14.11.09

James Brown

live @ 930 Club, 12.30.2002

James Brown was the act scheduled for the 930 Club’s penultimate concert of 2003 Monday night, but what the audience at the jampacked venue was treated to was closer to the James Brown Revue. Meaning there were more instrumental solos, guest vocalists and dancing girls than heavy doses of Soul Brother Number One.

The show’s setup was understandable of course, since Brown ---biographical sources place his current age somewhere between 68 and 75--- doesn’t possess the stamina he did when The Hardest Working Man in Showbuisness was more truism than sobriquet.
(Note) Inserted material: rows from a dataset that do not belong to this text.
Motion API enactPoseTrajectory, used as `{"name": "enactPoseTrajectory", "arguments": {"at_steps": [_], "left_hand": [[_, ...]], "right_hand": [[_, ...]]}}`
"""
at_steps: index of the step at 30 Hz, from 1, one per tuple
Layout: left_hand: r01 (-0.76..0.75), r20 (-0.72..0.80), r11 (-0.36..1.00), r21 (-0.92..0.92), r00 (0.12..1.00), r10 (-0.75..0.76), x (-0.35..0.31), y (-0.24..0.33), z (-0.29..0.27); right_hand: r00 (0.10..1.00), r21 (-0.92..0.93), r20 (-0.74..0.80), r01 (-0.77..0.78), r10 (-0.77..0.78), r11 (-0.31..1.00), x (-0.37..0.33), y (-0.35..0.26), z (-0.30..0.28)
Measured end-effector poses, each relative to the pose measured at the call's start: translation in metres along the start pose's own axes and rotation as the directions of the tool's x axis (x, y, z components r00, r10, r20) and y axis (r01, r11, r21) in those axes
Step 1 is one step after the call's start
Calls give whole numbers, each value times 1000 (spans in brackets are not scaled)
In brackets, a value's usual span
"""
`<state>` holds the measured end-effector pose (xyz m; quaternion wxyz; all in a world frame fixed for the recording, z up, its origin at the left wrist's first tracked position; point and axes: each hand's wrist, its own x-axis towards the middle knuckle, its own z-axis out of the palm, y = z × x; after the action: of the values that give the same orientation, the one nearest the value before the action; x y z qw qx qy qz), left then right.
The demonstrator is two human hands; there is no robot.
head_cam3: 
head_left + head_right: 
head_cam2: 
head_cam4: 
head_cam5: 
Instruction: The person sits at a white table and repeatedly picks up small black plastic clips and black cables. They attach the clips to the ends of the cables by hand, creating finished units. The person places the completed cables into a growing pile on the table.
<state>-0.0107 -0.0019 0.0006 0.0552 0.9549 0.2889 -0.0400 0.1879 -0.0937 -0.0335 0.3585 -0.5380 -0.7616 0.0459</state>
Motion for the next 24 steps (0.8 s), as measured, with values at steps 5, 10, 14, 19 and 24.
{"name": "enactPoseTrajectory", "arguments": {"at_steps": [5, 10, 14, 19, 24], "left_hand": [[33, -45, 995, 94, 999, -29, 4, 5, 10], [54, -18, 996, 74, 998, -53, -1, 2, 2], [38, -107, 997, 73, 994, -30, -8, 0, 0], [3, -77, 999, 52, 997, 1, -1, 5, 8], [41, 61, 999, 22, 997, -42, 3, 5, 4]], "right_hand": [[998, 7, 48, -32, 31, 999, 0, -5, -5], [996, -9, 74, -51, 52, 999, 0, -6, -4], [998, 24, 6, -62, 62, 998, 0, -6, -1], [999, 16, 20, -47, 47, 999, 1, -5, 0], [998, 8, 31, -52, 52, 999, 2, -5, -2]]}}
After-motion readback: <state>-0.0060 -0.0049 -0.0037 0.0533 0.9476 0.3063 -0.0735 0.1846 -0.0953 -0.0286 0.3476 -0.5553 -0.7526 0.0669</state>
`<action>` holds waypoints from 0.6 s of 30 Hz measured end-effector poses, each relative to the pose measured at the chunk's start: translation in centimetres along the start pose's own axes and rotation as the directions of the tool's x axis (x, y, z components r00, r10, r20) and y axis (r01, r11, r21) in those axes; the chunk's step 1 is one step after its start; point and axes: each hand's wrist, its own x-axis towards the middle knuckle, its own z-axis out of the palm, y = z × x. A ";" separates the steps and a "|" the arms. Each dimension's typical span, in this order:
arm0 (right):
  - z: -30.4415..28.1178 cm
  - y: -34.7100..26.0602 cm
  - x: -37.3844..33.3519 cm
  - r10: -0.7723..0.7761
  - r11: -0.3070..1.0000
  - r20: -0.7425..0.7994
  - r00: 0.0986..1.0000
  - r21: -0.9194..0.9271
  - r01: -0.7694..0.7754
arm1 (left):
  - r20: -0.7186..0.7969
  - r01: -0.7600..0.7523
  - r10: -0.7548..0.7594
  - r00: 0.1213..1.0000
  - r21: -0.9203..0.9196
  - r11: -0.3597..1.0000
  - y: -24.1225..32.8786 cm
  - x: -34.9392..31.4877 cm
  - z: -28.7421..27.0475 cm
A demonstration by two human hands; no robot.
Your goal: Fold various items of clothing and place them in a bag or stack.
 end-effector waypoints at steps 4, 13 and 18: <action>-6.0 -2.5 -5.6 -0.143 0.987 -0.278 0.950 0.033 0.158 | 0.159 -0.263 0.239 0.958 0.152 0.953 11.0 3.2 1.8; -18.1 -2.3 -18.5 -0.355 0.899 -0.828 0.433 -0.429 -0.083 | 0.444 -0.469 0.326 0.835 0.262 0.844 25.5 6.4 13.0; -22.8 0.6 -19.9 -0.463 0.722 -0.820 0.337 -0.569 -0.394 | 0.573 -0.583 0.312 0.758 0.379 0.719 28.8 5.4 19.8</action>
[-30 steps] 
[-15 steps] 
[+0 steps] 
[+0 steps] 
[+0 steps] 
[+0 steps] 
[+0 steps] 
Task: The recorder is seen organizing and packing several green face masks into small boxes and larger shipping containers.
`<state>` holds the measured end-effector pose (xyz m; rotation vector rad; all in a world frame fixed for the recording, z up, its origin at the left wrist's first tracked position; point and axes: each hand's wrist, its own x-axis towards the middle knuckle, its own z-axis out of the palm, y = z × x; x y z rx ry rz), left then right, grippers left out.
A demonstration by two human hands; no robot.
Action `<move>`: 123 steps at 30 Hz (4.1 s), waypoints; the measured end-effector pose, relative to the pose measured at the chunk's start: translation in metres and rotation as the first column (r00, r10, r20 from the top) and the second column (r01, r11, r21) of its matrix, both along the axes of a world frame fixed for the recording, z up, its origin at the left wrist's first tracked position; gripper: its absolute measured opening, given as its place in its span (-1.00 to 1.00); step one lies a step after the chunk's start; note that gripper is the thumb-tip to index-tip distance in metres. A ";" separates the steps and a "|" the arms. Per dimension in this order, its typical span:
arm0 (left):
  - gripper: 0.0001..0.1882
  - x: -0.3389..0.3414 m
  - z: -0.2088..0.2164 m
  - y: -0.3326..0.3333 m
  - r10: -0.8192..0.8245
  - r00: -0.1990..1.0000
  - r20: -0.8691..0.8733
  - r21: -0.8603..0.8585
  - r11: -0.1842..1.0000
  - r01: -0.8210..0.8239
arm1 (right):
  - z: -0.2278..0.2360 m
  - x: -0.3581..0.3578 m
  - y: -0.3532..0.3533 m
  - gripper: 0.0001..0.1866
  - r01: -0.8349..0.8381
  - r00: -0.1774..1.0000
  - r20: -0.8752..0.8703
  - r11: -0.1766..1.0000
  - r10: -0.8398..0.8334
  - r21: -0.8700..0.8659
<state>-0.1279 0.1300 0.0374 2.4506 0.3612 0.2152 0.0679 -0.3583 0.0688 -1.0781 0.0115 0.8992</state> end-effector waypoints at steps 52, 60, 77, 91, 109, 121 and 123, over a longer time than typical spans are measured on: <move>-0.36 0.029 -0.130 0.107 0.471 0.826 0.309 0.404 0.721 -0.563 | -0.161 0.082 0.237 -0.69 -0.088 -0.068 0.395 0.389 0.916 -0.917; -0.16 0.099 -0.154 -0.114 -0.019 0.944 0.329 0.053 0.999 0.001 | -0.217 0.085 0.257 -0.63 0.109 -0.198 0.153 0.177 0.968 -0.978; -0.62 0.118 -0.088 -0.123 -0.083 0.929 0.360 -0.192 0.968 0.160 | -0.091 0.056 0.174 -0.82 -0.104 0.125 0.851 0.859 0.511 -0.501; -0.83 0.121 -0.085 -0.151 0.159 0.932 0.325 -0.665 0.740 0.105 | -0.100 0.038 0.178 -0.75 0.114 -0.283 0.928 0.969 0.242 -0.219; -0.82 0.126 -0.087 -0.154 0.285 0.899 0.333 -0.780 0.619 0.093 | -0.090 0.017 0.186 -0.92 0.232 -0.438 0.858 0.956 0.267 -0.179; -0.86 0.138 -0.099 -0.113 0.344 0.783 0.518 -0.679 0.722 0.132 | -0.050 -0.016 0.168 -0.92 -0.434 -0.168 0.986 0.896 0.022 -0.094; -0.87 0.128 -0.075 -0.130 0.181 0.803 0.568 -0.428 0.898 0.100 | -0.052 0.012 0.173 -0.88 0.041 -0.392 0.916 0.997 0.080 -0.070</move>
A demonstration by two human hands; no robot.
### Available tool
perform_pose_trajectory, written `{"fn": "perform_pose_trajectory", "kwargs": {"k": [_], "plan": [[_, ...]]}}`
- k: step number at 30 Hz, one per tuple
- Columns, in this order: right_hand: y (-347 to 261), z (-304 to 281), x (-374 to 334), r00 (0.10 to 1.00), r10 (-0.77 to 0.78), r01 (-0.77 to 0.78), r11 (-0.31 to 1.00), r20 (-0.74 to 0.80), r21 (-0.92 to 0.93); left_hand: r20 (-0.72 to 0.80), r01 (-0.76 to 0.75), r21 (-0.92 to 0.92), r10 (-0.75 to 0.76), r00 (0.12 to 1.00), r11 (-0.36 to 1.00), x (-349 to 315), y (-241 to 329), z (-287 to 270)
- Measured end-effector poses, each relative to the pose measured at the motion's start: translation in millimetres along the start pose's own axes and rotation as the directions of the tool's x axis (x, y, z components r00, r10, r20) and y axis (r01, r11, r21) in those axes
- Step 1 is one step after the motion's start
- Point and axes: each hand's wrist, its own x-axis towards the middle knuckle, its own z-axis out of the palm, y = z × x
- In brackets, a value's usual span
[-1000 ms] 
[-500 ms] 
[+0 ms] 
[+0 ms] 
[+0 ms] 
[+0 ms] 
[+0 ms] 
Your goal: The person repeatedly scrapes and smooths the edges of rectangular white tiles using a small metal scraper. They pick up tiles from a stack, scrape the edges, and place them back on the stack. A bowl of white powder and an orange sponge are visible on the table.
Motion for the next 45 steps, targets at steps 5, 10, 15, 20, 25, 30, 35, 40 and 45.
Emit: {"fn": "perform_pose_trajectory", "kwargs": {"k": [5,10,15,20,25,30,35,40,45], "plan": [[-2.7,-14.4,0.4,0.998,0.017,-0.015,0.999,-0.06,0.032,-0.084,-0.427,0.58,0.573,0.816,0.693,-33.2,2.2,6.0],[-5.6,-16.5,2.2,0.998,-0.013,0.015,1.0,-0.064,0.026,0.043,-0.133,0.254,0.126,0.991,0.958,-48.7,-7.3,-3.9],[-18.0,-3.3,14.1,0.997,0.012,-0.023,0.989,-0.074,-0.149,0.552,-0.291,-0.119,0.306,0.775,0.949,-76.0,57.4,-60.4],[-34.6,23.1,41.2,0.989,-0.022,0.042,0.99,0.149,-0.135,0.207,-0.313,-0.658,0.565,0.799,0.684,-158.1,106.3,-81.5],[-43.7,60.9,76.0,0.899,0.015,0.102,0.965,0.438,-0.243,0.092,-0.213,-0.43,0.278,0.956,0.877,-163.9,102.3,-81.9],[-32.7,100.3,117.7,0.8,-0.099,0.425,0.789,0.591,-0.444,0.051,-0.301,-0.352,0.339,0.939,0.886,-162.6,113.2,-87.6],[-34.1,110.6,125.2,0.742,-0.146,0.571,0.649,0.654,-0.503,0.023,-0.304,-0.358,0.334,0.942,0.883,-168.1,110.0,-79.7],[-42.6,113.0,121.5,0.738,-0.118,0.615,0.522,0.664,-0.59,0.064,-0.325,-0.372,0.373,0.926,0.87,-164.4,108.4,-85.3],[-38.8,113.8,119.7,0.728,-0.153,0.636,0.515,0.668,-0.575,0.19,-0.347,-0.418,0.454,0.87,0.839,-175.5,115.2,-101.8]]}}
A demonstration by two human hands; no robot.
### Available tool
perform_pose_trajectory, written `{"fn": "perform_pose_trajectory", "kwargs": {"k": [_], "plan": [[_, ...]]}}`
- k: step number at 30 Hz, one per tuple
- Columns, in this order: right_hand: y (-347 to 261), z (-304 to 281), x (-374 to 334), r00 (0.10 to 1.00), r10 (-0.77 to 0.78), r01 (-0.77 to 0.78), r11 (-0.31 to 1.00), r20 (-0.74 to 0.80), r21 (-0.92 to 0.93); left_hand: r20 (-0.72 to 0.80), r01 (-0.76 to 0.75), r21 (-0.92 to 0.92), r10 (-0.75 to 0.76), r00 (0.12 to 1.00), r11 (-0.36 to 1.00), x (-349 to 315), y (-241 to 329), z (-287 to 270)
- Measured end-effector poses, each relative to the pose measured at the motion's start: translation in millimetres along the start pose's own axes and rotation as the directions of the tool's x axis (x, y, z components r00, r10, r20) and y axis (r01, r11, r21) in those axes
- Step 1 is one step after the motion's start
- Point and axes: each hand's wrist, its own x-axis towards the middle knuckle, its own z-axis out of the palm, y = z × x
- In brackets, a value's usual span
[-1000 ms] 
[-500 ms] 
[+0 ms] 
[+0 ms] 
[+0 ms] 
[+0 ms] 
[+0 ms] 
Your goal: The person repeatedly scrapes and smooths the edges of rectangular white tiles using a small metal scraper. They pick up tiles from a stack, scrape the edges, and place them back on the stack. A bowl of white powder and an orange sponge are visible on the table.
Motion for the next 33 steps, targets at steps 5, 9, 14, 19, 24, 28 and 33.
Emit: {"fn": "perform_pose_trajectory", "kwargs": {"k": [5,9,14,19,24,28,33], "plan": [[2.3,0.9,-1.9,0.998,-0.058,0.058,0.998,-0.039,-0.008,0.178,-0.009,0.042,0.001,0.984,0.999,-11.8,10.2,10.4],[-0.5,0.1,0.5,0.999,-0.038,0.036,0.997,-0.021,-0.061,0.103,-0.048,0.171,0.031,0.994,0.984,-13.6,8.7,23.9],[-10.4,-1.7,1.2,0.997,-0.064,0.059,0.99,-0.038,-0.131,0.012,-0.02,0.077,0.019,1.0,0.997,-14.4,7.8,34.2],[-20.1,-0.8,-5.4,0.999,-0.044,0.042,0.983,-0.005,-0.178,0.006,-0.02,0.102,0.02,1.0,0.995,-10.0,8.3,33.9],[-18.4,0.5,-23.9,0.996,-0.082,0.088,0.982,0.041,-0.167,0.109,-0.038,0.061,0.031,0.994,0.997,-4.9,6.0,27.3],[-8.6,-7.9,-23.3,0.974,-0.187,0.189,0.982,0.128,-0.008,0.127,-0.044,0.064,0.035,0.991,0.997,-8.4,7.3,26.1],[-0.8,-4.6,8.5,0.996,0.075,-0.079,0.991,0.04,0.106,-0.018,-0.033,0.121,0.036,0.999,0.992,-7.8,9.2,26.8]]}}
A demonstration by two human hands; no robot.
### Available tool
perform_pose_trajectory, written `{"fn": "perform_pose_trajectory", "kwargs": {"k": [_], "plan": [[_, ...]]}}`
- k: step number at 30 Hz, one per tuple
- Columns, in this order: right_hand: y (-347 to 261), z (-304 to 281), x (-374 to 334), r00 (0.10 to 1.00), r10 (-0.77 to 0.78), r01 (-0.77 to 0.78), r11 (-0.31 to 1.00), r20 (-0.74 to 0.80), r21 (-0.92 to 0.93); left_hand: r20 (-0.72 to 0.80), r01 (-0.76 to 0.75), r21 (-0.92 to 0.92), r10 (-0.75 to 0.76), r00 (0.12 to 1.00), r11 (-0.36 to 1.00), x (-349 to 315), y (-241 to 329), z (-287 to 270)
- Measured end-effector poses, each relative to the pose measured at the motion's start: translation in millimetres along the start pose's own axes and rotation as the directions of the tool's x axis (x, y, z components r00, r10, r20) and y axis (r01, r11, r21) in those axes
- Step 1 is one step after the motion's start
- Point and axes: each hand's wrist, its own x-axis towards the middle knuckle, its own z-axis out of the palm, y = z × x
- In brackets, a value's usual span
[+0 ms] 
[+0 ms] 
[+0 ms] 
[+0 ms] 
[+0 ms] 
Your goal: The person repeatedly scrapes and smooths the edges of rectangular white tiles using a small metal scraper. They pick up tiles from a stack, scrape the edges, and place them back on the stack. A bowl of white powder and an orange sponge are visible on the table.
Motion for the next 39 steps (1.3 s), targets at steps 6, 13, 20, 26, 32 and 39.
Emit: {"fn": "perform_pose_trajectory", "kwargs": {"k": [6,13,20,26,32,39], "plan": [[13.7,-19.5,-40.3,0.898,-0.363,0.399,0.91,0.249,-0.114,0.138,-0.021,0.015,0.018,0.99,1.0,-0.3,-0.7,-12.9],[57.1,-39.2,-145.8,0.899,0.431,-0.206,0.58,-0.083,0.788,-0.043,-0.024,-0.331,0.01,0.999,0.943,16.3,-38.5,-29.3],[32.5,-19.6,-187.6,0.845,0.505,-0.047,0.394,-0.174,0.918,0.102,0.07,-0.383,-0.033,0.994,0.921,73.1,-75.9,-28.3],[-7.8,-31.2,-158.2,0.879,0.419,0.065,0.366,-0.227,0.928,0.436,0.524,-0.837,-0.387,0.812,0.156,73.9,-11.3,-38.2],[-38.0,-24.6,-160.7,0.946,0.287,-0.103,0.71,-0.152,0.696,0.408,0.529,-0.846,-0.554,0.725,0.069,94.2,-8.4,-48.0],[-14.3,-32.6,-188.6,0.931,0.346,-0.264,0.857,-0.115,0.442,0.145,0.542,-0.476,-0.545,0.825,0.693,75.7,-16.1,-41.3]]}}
Still, when he did sing Monday, Brown’s voice was as full of sandpaper yelps and gutbucket groans as it was in his heyday. Feeding off The Bittersweets, his energetic quartet of backing singers/dancers, JB ran down the funk phrase book he virtually invented, exhorting the energetic crowd to “Get Up Offa That Thang” and “Make it Funky”, even tossing in a few spins and his trademark mike-stand yo-yo trick.

The engine of the show was the irrepressible funk pump of Brown’s band, the Soul Generals. The General’s horn section bleated beautifully across the two-bass, three- drummer rhythm section, keeping a constant, percolating groove, slowed only when Brown’s wife, Tomi Rae, took the mike for a vocal turn that was such a change of pace that it bordered on the surreal. All the bluster that surrounded the show was bearable just to soak in a bit of Brown’s legend, and occasionally----as during a simmering snatch of “Try Me”---that legend still seemed viable.